Today, the exercise of opposition is no longer limited to the playground of political parties, representatives of the people and speaking in their name. Especially when the crisis remains, when new solutions struggle to emerge and to be demonstrated, when the political opposition itself leaves the exercise of power. Then the opposition expands, it becomes polymorphous, omnipresent, multi-vectorial.

No one has a monopoly on opposition, neither the UMP nor anyone else. The opposition today is that of opinion, which expresses itself critically in opinion polls (to which those who downplay its importance in public pay close attention behind the scenes), that of the press, which displays, and even claims, its free will (no doubt also because criticism is more selling and more "noble" than acquiescence), that of associations such as Greenpeace, which is boycotting debates on energy under the pretext that the jury of experts is led by Anne Lauvergeon, that of entrepreneurs who are forming, that of entrepreneurs who form, more or less spontaneously, a pigeon squadron to influence a finance bill, that of bloggers and twitterers who are constantly 'government bashing' and 'minister bashing' at the first opportunity, that of a Hugo Desnoyer, butcher, who throws a bone in the employment pond, explaining how difficult it is to recruit, and finally that of each of us, who have become transmitter-receiver transistors of the democratic game, sometimes journalists, sometimes comedians, sometimes experts, who have opinions on everything... and above all, very sure opinions, as you know who said.

The game was opened for a good reason too, that of general participatory brainstorming. Faced with the impasse of political and economic solutions, faced with the lack of credibility and authority of the ruling and thinking elites (more often thinking than thinking), because in the absence of sustainable development we are in a sustainable recession, everyone is led to propose, to suggest, to feel legitimate in doing so, because perhaps no one is more stupid.
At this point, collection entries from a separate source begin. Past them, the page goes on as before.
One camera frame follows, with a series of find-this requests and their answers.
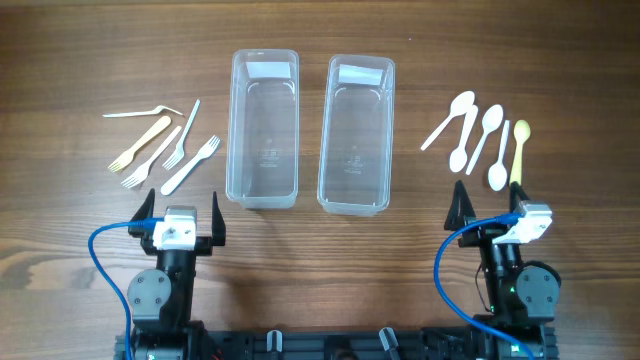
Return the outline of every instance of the plastic fork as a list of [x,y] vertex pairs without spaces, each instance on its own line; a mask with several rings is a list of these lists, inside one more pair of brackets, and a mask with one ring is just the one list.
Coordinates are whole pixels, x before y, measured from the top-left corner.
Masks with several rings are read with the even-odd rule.
[[144,133],[144,135],[142,135],[142,137],[138,141],[136,141],[135,144],[133,144],[132,147],[120,154],[120,156],[118,156],[118,158],[114,162],[112,162],[111,165],[109,165],[109,170],[117,172],[131,164],[131,161],[133,161],[133,156],[136,154],[136,152],[140,150],[140,148],[143,147],[144,144],[148,143],[149,140],[160,134],[162,130],[166,129],[170,124],[170,117],[161,117],[158,121],[156,121],[155,124],[153,124],[153,126],[151,126],[151,128],[149,128],[149,130],[147,130],[146,133]]
[[207,143],[204,144],[200,148],[200,150],[198,150],[196,156],[194,156],[193,159],[191,159],[187,163],[187,165],[185,165],[175,175],[173,175],[171,179],[169,179],[166,183],[164,183],[164,185],[162,185],[162,188],[160,188],[160,192],[162,193],[162,195],[171,194],[201,160],[210,157],[216,152],[216,150],[218,149],[218,145],[220,145],[220,138],[213,135],[213,137],[209,139],[209,141],[207,141]]
[[151,155],[149,160],[145,161],[144,164],[138,166],[138,168],[136,169],[136,171],[133,172],[133,174],[131,174],[128,178],[124,179],[124,181],[122,182],[122,186],[126,187],[127,189],[131,189],[132,187],[147,180],[147,177],[149,176],[149,170],[151,169],[151,165],[153,164],[154,161],[156,161],[158,156],[160,156],[160,154],[162,154],[162,152],[167,147],[169,147],[169,144],[171,144],[173,139],[175,139],[175,137],[178,135],[180,130],[182,130],[182,126],[178,126],[177,128],[173,129],[171,134],[169,134],[169,136],[162,142],[158,150],[156,150],[156,152],[154,152],[153,155]]
[[187,125],[184,127],[184,132],[182,132],[182,137],[178,140],[176,144],[176,149],[173,151],[173,154],[167,159],[167,161],[162,164],[167,170],[171,170],[177,163],[182,160],[184,157],[184,140],[187,138],[187,134],[189,133],[189,129],[191,129],[191,124],[193,124],[193,119],[196,118],[196,113],[198,112],[198,107],[200,107],[200,99],[196,100],[196,104],[193,105],[193,110],[191,110],[191,115],[189,115],[189,121],[187,121]]
[[178,114],[180,116],[184,116],[178,110],[173,110],[172,108],[170,108],[168,106],[158,105],[158,106],[156,106],[155,109],[149,110],[149,111],[137,111],[137,112],[119,113],[119,114],[104,114],[104,115],[102,115],[102,117],[130,117],[130,116],[142,116],[142,115],[158,115],[158,114],[160,114],[162,112],[162,110],[173,111],[174,113],[176,113],[176,114]]

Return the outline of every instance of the white label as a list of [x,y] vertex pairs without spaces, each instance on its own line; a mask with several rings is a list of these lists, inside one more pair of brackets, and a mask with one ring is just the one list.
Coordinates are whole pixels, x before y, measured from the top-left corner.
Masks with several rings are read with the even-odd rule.
[[380,86],[382,73],[383,71],[381,69],[369,69],[341,64],[340,70],[338,70],[338,82]]
[[291,79],[291,68],[287,62],[248,62],[247,71],[249,72],[249,77],[252,79]]

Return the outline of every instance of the spoon handle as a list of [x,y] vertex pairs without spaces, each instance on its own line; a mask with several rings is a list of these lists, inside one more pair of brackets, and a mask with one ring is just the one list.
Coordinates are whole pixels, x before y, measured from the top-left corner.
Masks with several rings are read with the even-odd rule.
[[460,144],[459,148],[464,149],[465,145],[467,145],[467,140],[469,140],[469,135],[471,134],[471,129],[473,128],[473,123],[476,121],[476,116],[478,116],[478,107],[475,105],[471,106],[471,109],[464,116],[464,125],[462,125],[462,135],[460,136]]
[[522,185],[522,143],[516,145],[516,155],[513,157],[513,165],[511,166],[511,177],[509,184],[517,182]]
[[480,157],[480,152],[482,151],[484,142],[487,141],[488,135],[489,133],[487,131],[485,131],[482,134],[482,137],[480,138],[480,142],[478,143],[478,146],[476,146],[476,150],[473,152],[473,155],[471,156],[471,161],[469,161],[469,166],[467,166],[467,171],[465,172],[465,174],[467,175],[471,174],[471,171],[473,171],[473,167],[476,166],[476,162],[478,161],[478,157]]
[[502,159],[504,158],[504,151],[507,149],[507,142],[509,142],[509,120],[505,120],[504,126],[502,127],[502,139],[500,139],[498,163],[502,163]]
[[440,124],[440,126],[438,126],[432,133],[431,135],[429,135],[429,137],[427,138],[427,140],[425,140],[424,144],[422,144],[422,146],[420,147],[420,150],[425,151],[426,148],[429,147],[429,145],[431,145],[431,143],[438,137],[438,135],[440,135],[440,133],[442,132],[442,130],[444,130],[445,127],[447,127],[447,125],[449,125],[449,122],[451,121],[451,119],[453,119],[453,115],[449,114],[449,117],[447,117],[446,119],[444,119],[444,121],[442,122],[442,124]]

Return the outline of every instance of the plastic spoon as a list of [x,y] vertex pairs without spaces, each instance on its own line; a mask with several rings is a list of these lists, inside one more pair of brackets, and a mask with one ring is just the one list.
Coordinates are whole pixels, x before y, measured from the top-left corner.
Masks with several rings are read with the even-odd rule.
[[475,99],[476,94],[473,91],[465,91],[462,94],[456,96],[456,98],[451,102],[449,116],[444,119],[442,124],[440,124],[440,126],[438,126],[433,131],[433,133],[431,133],[431,135],[429,135],[427,140],[425,140],[424,144],[422,144],[422,146],[420,147],[420,150],[424,151],[427,147],[429,147],[429,145],[431,145],[431,143],[438,137],[438,135],[440,135],[442,130],[444,130],[447,125],[449,125],[451,119],[456,116],[466,114],[473,105]]
[[482,117],[482,129],[484,130],[484,133],[480,138],[478,146],[476,146],[476,150],[473,152],[473,155],[471,155],[469,166],[467,166],[467,175],[471,174],[473,167],[476,166],[476,162],[478,161],[478,157],[480,157],[480,152],[482,151],[484,142],[487,141],[487,136],[489,136],[489,133],[496,131],[500,127],[503,114],[504,112],[502,111],[502,106],[500,105],[493,105],[489,108],[489,110],[487,110],[486,113],[484,113],[484,116]]
[[464,117],[464,125],[462,126],[462,134],[460,135],[460,144],[455,150],[453,150],[453,152],[451,152],[451,156],[449,156],[449,168],[453,172],[459,172],[464,169],[464,165],[467,163],[467,151],[465,146],[467,145],[469,134],[471,134],[471,129],[473,128],[473,123],[475,123],[477,116],[478,107],[471,105],[467,115]]
[[502,126],[502,139],[500,140],[500,151],[498,152],[498,161],[489,168],[489,186],[493,191],[500,191],[507,183],[507,169],[502,164],[504,151],[507,149],[509,141],[509,120],[504,121]]
[[522,146],[529,139],[529,136],[531,136],[529,123],[524,120],[518,120],[513,127],[513,137],[516,138],[516,154],[513,157],[509,184],[517,182],[522,185]]

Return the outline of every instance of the white plastic spoon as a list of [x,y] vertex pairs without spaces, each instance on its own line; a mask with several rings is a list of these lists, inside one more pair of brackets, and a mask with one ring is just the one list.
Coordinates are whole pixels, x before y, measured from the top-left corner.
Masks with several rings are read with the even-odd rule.
[[507,169],[502,164],[504,151],[507,149],[509,141],[509,120],[504,121],[502,126],[502,139],[500,140],[500,151],[498,152],[498,161],[489,168],[489,186],[493,191],[500,191],[507,183]]
[[449,156],[449,168],[453,172],[459,172],[464,169],[464,165],[467,163],[467,151],[465,147],[467,146],[467,140],[469,139],[469,134],[471,134],[471,129],[473,128],[473,123],[475,123],[477,116],[478,107],[471,105],[471,109],[469,109],[467,115],[464,116],[464,125],[462,125],[460,144],[455,150],[453,150],[453,152],[451,152],[451,156]]
[[476,146],[476,150],[473,152],[473,155],[471,155],[469,166],[467,166],[467,175],[471,174],[473,167],[476,166],[476,162],[478,161],[478,157],[480,157],[480,152],[482,151],[484,142],[487,141],[487,136],[489,136],[489,133],[496,131],[500,127],[503,114],[504,112],[502,111],[502,106],[500,105],[493,105],[489,108],[489,110],[487,110],[486,113],[484,113],[484,116],[482,117],[482,129],[484,130],[484,133],[480,138],[478,146]]
[[438,126],[433,131],[433,133],[431,133],[431,135],[429,135],[427,140],[425,140],[424,144],[422,144],[422,146],[420,147],[420,150],[424,151],[427,147],[429,147],[429,145],[431,145],[433,140],[435,140],[438,137],[438,135],[440,135],[442,130],[444,130],[444,128],[447,127],[447,125],[449,125],[449,122],[451,121],[451,119],[453,119],[456,116],[466,114],[471,108],[471,106],[473,106],[473,102],[475,101],[475,99],[476,99],[476,94],[473,91],[465,91],[462,94],[456,96],[456,98],[453,99],[453,101],[451,102],[449,116],[446,119],[444,119],[442,124],[440,124],[440,126]]
We are all prime ministers.

Where we may see anarchy, we can also see unbridled and voluntary creativity. The people represented seize the megaphone themselves. They have become the media themselves and are their own megaphone. But this result is also situational: each person, by dint of becoming aware of his or her individual responsibility, of being a stakeholder, understands, by dint of the pedagogy received, that if he or she is part of the problem, he or she is also perhaps part of the solution. This sometimes involves the claim to 'have' the solution, but increasingly the idea of 'being' the solution, that the solution is me. And yet there is always this schizophrenic, and therefore painful, expectation, which consists, once again, of relying on the other, of expecting the other, the authority, to manage the problems, while being convinced that it will not be enough.
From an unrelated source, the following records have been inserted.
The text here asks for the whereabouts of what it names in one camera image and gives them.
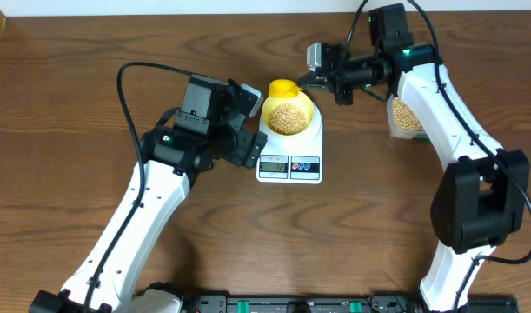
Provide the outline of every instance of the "yellow bowl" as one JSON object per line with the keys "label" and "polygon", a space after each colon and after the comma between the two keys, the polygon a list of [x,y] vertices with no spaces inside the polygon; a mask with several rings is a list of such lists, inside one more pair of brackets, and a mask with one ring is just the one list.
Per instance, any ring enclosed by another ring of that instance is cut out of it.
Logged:
{"label": "yellow bowl", "polygon": [[315,109],[313,103],[311,102],[311,99],[309,99],[309,97],[303,92],[298,92],[298,95],[296,97],[268,97],[265,103],[263,104],[262,108],[263,121],[267,124],[267,126],[271,128],[271,130],[273,130],[274,128],[271,127],[271,125],[269,124],[269,118],[271,117],[271,113],[273,113],[274,109],[277,106],[285,103],[295,106],[303,111],[304,115],[306,116],[306,127],[298,133],[301,133],[302,131],[306,130],[311,124],[311,121],[313,121],[314,119]]}

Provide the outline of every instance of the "green clip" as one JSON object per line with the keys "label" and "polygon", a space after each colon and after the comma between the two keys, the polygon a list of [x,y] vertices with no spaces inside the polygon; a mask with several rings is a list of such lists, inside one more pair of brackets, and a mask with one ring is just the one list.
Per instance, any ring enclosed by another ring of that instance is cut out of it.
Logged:
{"label": "green clip", "polygon": [[361,302],[351,302],[350,303],[350,313],[362,313],[362,303]]}
{"label": "green clip", "polygon": [[249,301],[238,301],[238,313],[249,313]]}

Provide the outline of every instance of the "yellow scoop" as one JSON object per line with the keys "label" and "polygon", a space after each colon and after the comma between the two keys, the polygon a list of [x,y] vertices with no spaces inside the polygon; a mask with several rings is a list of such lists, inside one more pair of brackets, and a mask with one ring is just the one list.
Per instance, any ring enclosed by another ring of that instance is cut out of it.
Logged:
{"label": "yellow scoop", "polygon": [[262,108],[263,121],[276,133],[295,135],[309,127],[314,105],[293,81],[277,79],[269,85]]}

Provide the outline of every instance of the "clear plastic container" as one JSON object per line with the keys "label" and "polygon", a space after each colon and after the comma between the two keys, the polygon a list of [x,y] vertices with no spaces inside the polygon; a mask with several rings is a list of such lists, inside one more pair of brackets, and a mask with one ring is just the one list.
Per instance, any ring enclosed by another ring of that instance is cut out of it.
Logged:
{"label": "clear plastic container", "polygon": [[403,130],[396,125],[395,116],[393,114],[393,100],[395,100],[395,97],[391,95],[387,101],[387,117],[388,126],[390,127],[390,136],[400,139],[428,139],[428,134],[426,134],[425,131]]}

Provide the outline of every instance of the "kitchen scale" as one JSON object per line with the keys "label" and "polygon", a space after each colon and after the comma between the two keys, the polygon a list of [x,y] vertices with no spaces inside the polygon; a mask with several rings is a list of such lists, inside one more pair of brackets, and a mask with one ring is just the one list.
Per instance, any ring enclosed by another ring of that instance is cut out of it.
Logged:
{"label": "kitchen scale", "polygon": [[[303,92],[296,97],[271,97],[263,105],[259,131],[267,135],[267,144],[260,155],[257,180],[264,183],[320,183],[323,177],[323,122],[315,103]],[[270,112],[286,102],[297,103],[306,111],[310,123],[295,135],[282,135],[269,127]]]}
The time of crisis is therefore perhaps a counter-intuitive enemy of politics, which leads it into a vicious circle: the crisis convinces politicians that they must do even more, and this time leads them to believe that they are even more indispensable when, on the contrary, the crisis - and the crisis itself - is not enough. the The crisis should encourage politicians to focus on their core responsibilities and to leave the rest as little as possible. 

The more the crisis intensifies and becomes more complex, the more the politician must make an effort to reduce his weight and presence. In the end, political 'courage' does not lie in taking this or that decision, but in making oneself less indispensable. The objective then is not to make, legislate or tax in order to exist, but to manage, to urge people to do their part, while leaving room and space to do so.